A few remarks on this:
\begin{itemize}
    \item The kernel $k(x',x'')$  measures the "agreement" of the two posteriors.
    \item This strategy chooses a posterior that is concentrated (peaked) and agrees between $x'$ and $x''$
    \item When we apply Jensen's inequality we have no guarantee that the posteriors (the one of the original optimization problem and the one from Jensen's) are similar.
    \item Maximizing the $\mathbb{E}_{x',x''} \Big[ \log{k(x',x'')} \Big ]$ is a metric concept, since the kernel captures the similarity between $x'$ and $x''$. Whereas minimizing $\mathbb{E}_{\theta | x'} \Big [R(\theta,x'')\Big]$ is a search strategy based on a partial order.
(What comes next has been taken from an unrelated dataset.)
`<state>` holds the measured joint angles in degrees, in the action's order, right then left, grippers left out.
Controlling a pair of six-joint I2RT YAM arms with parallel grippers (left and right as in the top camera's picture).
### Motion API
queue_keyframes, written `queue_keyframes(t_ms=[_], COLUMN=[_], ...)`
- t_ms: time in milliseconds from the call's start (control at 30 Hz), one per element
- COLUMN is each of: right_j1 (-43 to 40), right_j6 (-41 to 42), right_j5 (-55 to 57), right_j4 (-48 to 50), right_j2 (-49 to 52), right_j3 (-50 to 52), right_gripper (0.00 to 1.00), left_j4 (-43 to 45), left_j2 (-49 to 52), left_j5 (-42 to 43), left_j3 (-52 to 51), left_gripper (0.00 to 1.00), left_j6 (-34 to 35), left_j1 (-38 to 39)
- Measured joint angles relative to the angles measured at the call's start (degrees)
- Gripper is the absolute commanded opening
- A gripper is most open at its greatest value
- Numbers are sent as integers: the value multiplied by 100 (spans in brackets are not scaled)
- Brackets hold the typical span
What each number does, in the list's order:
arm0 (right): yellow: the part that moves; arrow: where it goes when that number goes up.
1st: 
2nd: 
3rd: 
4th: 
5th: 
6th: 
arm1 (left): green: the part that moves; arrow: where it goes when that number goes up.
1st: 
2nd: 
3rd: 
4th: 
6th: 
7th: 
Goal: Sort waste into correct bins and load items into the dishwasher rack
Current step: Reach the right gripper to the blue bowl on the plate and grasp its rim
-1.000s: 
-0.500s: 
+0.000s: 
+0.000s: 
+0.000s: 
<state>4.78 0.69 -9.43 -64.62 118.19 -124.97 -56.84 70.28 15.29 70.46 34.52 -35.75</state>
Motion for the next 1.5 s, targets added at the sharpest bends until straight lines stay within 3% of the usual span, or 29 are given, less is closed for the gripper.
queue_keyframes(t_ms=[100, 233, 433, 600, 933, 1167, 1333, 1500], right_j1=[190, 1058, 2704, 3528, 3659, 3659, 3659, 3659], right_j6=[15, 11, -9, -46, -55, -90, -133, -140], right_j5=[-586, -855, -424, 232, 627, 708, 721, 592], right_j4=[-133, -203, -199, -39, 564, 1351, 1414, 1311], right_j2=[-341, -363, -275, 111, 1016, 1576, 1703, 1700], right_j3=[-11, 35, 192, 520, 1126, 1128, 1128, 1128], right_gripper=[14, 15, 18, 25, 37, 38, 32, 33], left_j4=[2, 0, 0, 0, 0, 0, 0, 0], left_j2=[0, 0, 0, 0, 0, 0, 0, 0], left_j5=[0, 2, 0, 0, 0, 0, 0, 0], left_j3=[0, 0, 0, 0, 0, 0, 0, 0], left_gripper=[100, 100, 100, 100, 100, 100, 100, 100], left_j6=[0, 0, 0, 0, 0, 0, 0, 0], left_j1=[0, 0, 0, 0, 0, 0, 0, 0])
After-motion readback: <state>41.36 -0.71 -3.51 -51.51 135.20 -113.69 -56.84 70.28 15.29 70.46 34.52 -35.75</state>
The argument we make here is that the latter is more sensible to noise. (In the space of $\theta$, two solutions might be far away from each other and still have the same cost value)
\end{itemize}


\section{Dirichlet Processes}
The principle problem with finite mixture models is how to choose the number of components $\mathbf{K}$. However, in many cases, there is no well- defined number of clusters. It would be much better if we did not have to choose K at all.
In this section, we discuss infinite mixture models, in which we do not impose any a priori bound on $K$. To do this, we will use a non-parametric prior based on the Dirichlet process ($DP$). This allows the number of clusters to grow as the amount of data increases.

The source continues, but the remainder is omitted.